The January forecast for the U.S. citrus harvest is dealing another blow to Florida orange growers. The 2021/22 season, which runs from fall into the summer, is expected to yield fewer than 45 million 90-pound boxes in the state. This would for the first time make the season’s crop smaller than that of California, which is projected to yield more than 47 million of these boxes.
While shoppers might be looking at the price of their orange juice going up, the threat is more existential to Florida citrus growers and their affiliates, who are turning towards the state government to ask for help in fighting bacterial disease citrus greening, which is behind the calamity.
According to Newsweek, the Florida harvest would be the worst in more than 75 years.
Many growers already qualify for disaster assistance through the USDA to replace trees that the disease killed, but to grow more resilient groves of Navels and Valencias in the future, the University of Florida is recommending nutrient treatments to foster defense responses in the plants.

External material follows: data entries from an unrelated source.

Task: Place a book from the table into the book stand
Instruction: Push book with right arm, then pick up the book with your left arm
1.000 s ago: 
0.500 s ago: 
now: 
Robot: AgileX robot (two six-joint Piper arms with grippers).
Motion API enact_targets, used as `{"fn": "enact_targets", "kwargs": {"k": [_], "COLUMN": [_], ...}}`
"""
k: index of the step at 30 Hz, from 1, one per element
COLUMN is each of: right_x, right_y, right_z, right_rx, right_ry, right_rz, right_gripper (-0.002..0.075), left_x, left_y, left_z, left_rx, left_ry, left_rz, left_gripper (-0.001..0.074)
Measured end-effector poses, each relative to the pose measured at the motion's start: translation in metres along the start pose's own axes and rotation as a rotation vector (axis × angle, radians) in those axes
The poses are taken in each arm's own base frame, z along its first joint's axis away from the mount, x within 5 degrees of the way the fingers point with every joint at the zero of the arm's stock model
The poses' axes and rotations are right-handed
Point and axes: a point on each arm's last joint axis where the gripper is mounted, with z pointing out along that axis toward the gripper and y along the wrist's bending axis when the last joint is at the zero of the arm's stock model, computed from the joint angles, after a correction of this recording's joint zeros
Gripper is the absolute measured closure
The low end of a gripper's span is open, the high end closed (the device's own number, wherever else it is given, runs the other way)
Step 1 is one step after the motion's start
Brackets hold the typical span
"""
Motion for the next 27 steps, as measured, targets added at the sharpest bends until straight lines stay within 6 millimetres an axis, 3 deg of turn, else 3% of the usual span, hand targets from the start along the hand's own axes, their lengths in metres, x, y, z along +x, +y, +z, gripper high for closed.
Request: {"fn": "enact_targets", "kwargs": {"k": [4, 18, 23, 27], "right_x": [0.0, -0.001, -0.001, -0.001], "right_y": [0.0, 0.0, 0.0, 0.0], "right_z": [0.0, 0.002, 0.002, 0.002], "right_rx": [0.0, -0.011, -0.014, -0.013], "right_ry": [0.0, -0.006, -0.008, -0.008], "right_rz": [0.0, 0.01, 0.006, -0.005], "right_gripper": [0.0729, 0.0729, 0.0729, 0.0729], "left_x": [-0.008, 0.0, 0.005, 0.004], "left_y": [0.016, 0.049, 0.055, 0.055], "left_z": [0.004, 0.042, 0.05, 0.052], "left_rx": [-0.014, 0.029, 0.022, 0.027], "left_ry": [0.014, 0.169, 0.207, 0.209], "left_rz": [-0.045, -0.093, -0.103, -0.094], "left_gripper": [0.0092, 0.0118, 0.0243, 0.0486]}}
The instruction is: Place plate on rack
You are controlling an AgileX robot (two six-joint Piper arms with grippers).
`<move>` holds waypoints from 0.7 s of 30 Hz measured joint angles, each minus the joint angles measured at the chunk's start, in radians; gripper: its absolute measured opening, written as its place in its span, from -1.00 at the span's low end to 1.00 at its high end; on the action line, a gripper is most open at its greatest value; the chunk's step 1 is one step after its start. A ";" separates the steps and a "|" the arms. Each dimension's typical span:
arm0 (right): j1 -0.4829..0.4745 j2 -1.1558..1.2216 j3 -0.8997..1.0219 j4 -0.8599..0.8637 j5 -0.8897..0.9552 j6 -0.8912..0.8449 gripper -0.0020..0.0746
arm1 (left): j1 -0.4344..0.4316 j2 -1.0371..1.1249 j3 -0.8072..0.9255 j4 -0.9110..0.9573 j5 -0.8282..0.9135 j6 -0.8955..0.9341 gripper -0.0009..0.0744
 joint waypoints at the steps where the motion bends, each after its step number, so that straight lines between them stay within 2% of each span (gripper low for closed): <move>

Soil scientist and head of the UF Institute of Food and Agricultural Sciences, J. Scott Angle, said he would visit the state capitol to lobby for updated nutrient management guidelines. In 2021, UF/IFAS already received an additional $2.2 million in federal funding to combat the crisis.
The U.S. citrus industry has dealt with blowbacks before, mostly because of adverse weather. Yet, dips in crop size were always temporary, like in the case of cold winter weather in the 1998/99 season and Hurricane Irma in the 2017/18 season (affecting only Florida).
An industry in peril
The citrus greening decline, however, has been much more gradual and concerning. In data by the USDA, the decrease of crops after the 2003/04 season—when citrus greening first emerged in a commercial context—is starkly visible. In that season, Florida still produced 242 million 90-pound boxes. This season’s crop would not even constitute 20% of that.
The road to defeating the disease is still unclear despite ongoing replacement and research initiatives. Citrus greening bacteria are transmitted by a bug called the Asian citrus psyllid, which is native to Asia but has spread to citrus growing regions in Africa and the Americas, wreaking havoc along the way before arriving in the United States. The bug in question has also been found in California, where an extensive eradication and border control program is in place to limit the spread of the disease.